ABOUT THIS EXERCISE:
Each line below needs to be returned exactly. Skip any picture.

SOURCE MATERIAL:
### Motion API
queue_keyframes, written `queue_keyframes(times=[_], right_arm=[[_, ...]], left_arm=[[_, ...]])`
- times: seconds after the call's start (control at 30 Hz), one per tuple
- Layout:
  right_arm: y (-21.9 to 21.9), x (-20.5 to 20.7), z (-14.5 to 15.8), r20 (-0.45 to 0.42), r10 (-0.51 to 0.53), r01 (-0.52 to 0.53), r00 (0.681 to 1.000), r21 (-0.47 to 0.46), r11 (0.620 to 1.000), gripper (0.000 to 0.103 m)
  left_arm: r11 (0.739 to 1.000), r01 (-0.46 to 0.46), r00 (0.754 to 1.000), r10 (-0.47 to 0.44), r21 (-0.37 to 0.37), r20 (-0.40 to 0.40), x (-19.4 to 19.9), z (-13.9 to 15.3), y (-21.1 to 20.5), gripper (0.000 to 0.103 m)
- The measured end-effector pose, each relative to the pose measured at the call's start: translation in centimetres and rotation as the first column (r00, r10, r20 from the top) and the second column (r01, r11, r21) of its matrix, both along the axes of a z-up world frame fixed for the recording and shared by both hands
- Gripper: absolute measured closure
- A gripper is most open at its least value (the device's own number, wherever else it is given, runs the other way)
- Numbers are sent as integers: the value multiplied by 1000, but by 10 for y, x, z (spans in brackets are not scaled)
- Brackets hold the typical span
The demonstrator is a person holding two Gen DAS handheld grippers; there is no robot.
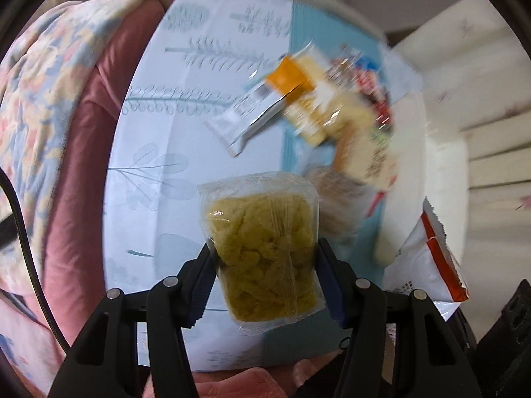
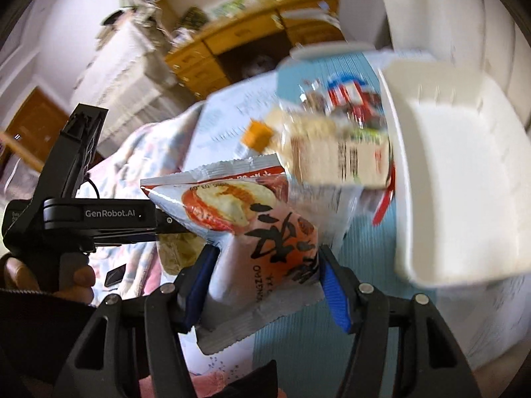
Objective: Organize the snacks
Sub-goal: 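Carry both bags over the white tray and open both grippers to drop them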
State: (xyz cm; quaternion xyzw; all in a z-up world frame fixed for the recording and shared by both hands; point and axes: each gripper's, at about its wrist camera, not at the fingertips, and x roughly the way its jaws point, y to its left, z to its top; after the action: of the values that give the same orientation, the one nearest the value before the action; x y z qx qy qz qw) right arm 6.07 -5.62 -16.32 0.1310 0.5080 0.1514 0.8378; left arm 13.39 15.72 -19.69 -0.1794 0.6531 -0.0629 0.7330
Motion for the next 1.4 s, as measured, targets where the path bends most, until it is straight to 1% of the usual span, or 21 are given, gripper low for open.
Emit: queue_keyframes(times=[0.03,0.07,0.1,0.2,0.33,0.57,0.7,0.83,1.0,1.1,1.17,1.23,1.3,1.4], right_arm=[[-5,1,6,19,13,-13,1000,-1,1000,42],[-9,0,12,41,26,-26,999,-4,1000,42],[-15,-1,17,61,39,-39,997,-4,999,42],[-39,-6,33,109,62,-62,992,-1,998,42],[-70,-7,47,161,73,-72,984,-14,997,41],[-128,-12,57,204,44,-37,978,-41,998,41],[-157,-10,57,203,29,-17,979,-59,998,41],[-183,-6,54,196,13,4,981,-86,996,41],[-212,-2,51,184,-29,50,983,-107,993,41],[-226,-1,48,174,-50,69,984,-104,992,40],[-233,2,42,151,-60,77,987,-113,991,39],[-237,4,38,130,-74,88,989,-111,990,32],[-241,5,37,124,-89,102,988,-101,990,24],[-243,6,36,125,-101,113,987,-100,989,22]], left_arm=[[1000,-15,1000,15,-16,20,-3,2,-5,47],[999,-27,999,28,-32,37,-5,11,-12,47],[999,-35,998,37,-42,50,-3,20,-27,47],[996,-47,994,54,-74,98,-8,31,-56,47],[995,-29,986,43,-93,158,-15,45,-91,47],[993,30,971,-2,-116,238,-18,59,-154,47],[989,67,964,-30,-131,264,-13,60,-191,47],[985,105,960,-65,-137,273,-7,59,-222,47],[978,147,955,-101,-149,279,-2,57,-254,47],[975,164,955,-119,-149,271,1,54,-266,46],[975,172,956,-131,-140,261,2,52,-272,43],[975,174,957,-135,-136,256,3,51,-274,39],[978,171,957,-136,-118,258,3,53,-275,27],[981,162,958,-132,-102,253,3,54,-270,26]])
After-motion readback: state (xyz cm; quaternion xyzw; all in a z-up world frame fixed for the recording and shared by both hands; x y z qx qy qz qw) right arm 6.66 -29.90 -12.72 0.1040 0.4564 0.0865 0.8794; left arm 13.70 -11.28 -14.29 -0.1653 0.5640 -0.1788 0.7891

RESPONSE FOR THIS EXERCISE:
### Motion API
queue_keyframes, written `queue_keyframes(times=[_], right_arm=[[_, ...]], left_arm=[[_, ...]])`
- times: seconds after the call's start (control at 30 Hz), one per tuple
- Layout:
  right_arm: y (-21.9 to 21.9), x (-20.5 to 20.7), z (-14.5 to 15.8), r20 (-0.45 to 0.42), r10 (-0.51 to 0.53), r01 (-0.52 to 0.53), r00 (0.681 to 1.000), r21 (-0.47 to 0.46), r11 (0.620 to 1.000), gripper (0.000 to 0.103 m)
  left_arm: r11 (0.739 to 1.000), r01 (-0.46 to 0.46), r00 (0.754 to 1.000), r10 (-0.47 to 0.44), r21 (-0.37 to 0.37), r20 (-0.40 to 0.40), x (-19.4 to 19.9), z (-13.9 to 15.3), y (-21.1 to 20.5), gripper (0.000 to 0.103 m)
- The measured end-effector pose, each relative to the pose measured at the call's start: translation in centimetres and rotation as the first column (r00, r10, r20 from the top) and the second column (r01, r11, r21) of its matrix, both along the axes of a z-up world frame fixed for the recording and shared by both hands
- Gripper: absolute measured closure
- A gripper is most open at its least value (the device's own number, wherever else it is given, runs the other way)
- Numbers are sent as integers: the value multiplied by 1000, but by 10 for y, x, z (spans in brackets are not scaled)
- Brackets hold the typical span
The demonstrator is a person holding two Gen DAS handheld grippers; there is no robot.
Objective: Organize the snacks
Sub-goal: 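Carry both bags over the white tray and open both grippers to drop them
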State: (xyz cm; quaternion xyzw; all in a z-up world frame fixed for the recording and shared by both hands; point and axes: each gripper's, at about its wrist camera, not at the fingertips, and x roughly the way its jaws point, y to its left, z to its top; after the action: of the values that give the same orientation, the one nearest the value before the action; x y z qx qy qz qw) right arm 6.07 -5.62 -16.32 0.1310 0.5080 0.1514 0.8378; left arm 13.39 15.72 -19.69 -0.1794 0.6531 -0.0629 0.7330
Motion for the next 1.4 s, as measured, targets where the path bends most, until it is straight to 1% of the usual span, or 21 are given, gripper low for open.
Emit: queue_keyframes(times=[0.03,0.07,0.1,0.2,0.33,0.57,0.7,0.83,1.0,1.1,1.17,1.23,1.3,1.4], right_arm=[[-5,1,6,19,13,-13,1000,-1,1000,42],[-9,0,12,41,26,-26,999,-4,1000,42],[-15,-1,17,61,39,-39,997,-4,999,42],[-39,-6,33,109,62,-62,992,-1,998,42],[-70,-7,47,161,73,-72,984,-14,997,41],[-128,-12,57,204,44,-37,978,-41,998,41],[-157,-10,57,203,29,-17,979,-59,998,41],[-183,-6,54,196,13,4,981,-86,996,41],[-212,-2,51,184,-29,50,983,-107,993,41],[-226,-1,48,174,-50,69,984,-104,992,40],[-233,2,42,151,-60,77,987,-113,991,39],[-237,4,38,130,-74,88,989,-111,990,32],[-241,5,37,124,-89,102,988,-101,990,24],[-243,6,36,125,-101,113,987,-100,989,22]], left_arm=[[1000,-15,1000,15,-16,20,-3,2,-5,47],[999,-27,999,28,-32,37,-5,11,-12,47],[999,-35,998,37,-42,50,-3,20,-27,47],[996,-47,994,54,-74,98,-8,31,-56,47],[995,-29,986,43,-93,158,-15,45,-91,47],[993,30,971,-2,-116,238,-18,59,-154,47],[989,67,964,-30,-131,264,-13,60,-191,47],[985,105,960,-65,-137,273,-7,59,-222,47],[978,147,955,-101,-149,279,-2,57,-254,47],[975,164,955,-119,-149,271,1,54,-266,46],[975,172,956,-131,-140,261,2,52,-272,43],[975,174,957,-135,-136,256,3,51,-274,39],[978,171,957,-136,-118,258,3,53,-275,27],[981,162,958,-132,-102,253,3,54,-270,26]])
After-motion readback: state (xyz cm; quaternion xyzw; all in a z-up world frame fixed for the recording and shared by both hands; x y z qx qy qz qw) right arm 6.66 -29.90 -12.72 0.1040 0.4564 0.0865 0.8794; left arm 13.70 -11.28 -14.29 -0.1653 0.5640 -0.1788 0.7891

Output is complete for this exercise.